▶ _THE TASK_: Exclude the pictures and repeat all of the data exactly.
=-=-=-=-=
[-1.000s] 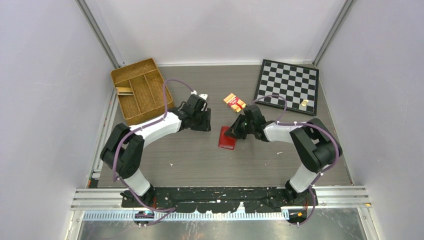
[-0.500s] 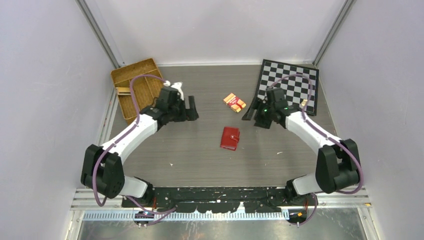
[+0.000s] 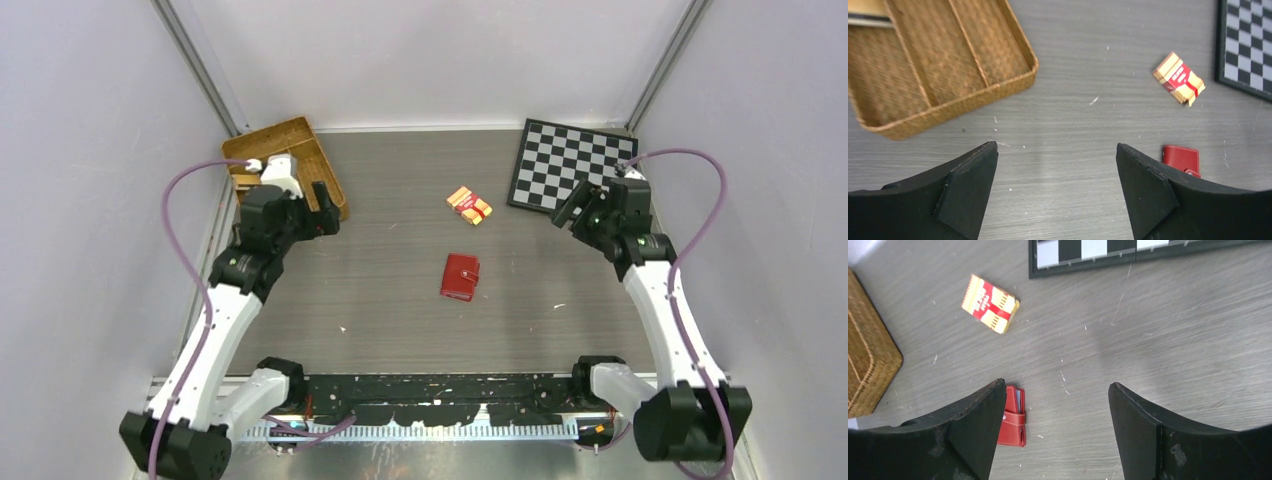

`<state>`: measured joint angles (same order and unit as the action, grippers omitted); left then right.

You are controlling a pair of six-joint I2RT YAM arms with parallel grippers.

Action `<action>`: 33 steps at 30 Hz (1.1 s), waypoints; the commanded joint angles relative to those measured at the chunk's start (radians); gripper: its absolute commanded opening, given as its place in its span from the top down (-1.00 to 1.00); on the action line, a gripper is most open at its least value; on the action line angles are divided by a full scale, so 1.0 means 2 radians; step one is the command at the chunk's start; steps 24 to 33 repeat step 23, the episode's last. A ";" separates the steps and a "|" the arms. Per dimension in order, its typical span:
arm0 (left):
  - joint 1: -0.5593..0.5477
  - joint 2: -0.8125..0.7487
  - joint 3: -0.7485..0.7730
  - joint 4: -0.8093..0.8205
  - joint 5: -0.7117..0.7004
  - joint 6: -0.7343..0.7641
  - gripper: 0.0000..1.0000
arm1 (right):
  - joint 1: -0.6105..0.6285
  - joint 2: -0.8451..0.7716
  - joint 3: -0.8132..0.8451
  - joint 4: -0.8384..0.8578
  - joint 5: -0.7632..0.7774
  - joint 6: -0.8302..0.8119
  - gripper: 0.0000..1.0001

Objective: Put the credit cards into the card holder
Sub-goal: Reset both arms

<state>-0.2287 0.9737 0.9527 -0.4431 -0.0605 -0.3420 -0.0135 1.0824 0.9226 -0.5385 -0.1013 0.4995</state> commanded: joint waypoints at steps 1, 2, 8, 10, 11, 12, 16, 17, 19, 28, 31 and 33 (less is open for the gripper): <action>-0.001 -0.051 0.014 -0.018 -0.039 0.046 -0.81 | -0.001 -0.070 -0.006 0.035 0.049 -0.037 -0.59; -0.001 -0.062 0.015 -0.018 -0.041 0.053 -0.81 | -0.001 -0.083 -0.011 0.044 0.065 -0.039 -0.59; -0.001 -0.120 -0.012 -0.009 -0.051 0.076 -0.81 | -0.001 -0.150 -0.047 0.084 0.099 -0.055 -0.59; -0.001 -0.132 -0.030 -0.004 -0.050 0.072 -0.82 | -0.001 -0.163 -0.052 0.084 0.106 -0.058 -0.59; -0.001 -0.137 -0.035 0.000 -0.049 0.070 -0.82 | -0.001 -0.167 -0.053 0.084 0.108 -0.058 -0.59; -0.001 -0.141 -0.037 0.002 -0.048 0.068 -0.82 | -0.001 -0.169 -0.053 0.084 0.109 -0.059 -0.59; -0.001 -0.148 -0.035 0.005 -0.055 0.071 -0.83 | -0.001 -0.167 -0.053 0.085 0.109 -0.060 -0.59; -0.001 -0.150 -0.035 0.005 -0.056 0.071 -0.83 | -0.001 -0.165 -0.053 0.086 0.107 -0.061 -0.59; -0.001 -0.151 -0.035 0.000 -0.056 0.072 -0.82 | -0.001 -0.162 -0.052 0.084 0.105 -0.060 -0.59; -0.001 -0.155 -0.035 0.003 -0.059 0.072 -0.84 | -0.001 -0.162 -0.052 0.084 0.104 -0.058 -0.59; -0.001 -0.155 -0.035 0.003 -0.059 0.072 -0.84 | -0.001 -0.162 -0.052 0.084 0.104 -0.058 -0.59; -0.001 -0.155 -0.035 0.003 -0.059 0.072 -0.84 | -0.001 -0.162 -0.052 0.084 0.104 -0.058 -0.59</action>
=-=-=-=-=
▶ _ANSWER FOR THE TASK_:
[-1.000s] 
[-0.500s] 
[+0.000s] 

`<state>`: measured joint angles (same order and unit as the action, grippers omitted); left then right.

You are controlling a pair of six-joint I2RT YAM arms with parallel grippers.

Action `<action>`: 33 steps at 30 Hz (1.1 s), waypoints; the commanded joint angles relative to those measured at the chunk's start (radians); gripper: its absolute commanded opening, given as its place in its span from the top down (-1.00 to 1.00); on the action line, a gripper is most open at its least value; on the action line angles are divided by a full scale, so 1.0 means 2 radians; step one is the command at the chunk's start; steps 24 to 33 repeat step 23, the episode's last. A ";" separates the steps and a "|" the arms. Per dimension in order, its typical span:
arm0 (left):
  - joint 1: -0.5593..0.5477
  - joint 2: -0.8125..0.7487
  - joint 3: -0.7485..0.7730
  - joint 4: -0.8093..0.8205
  - joint 5: -0.7117..0.7004
  - joint 6: -0.7343..0.7641
  - gripper: 0.0000..1.0000
arm1 (right):
  - joint 1: -0.6105..0.6285
  - joint 2: -0.8451..0.7716
  - joint 3: -0.8132..0.8451
  - joint 4: -0.8384..0.8578
  - joint 5: -0.7632..0.7774
  - joint 6: -0.8302..0.8119
  - gripper: 0.0000..1.0001

Objective: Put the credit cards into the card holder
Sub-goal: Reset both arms

<state>-0.2287 0.9737 0.9527 -0.4431 -0.0605 -0.3420 -0.0135 1.0824 0.9226 -0.5385 -0.1013 0.4995</state> commanded: joint waypoints at steps 1, 2, 8, 10, 11, 12, 16, 17, 19, 28, 31 and 33 (less is open for the gripper): <action>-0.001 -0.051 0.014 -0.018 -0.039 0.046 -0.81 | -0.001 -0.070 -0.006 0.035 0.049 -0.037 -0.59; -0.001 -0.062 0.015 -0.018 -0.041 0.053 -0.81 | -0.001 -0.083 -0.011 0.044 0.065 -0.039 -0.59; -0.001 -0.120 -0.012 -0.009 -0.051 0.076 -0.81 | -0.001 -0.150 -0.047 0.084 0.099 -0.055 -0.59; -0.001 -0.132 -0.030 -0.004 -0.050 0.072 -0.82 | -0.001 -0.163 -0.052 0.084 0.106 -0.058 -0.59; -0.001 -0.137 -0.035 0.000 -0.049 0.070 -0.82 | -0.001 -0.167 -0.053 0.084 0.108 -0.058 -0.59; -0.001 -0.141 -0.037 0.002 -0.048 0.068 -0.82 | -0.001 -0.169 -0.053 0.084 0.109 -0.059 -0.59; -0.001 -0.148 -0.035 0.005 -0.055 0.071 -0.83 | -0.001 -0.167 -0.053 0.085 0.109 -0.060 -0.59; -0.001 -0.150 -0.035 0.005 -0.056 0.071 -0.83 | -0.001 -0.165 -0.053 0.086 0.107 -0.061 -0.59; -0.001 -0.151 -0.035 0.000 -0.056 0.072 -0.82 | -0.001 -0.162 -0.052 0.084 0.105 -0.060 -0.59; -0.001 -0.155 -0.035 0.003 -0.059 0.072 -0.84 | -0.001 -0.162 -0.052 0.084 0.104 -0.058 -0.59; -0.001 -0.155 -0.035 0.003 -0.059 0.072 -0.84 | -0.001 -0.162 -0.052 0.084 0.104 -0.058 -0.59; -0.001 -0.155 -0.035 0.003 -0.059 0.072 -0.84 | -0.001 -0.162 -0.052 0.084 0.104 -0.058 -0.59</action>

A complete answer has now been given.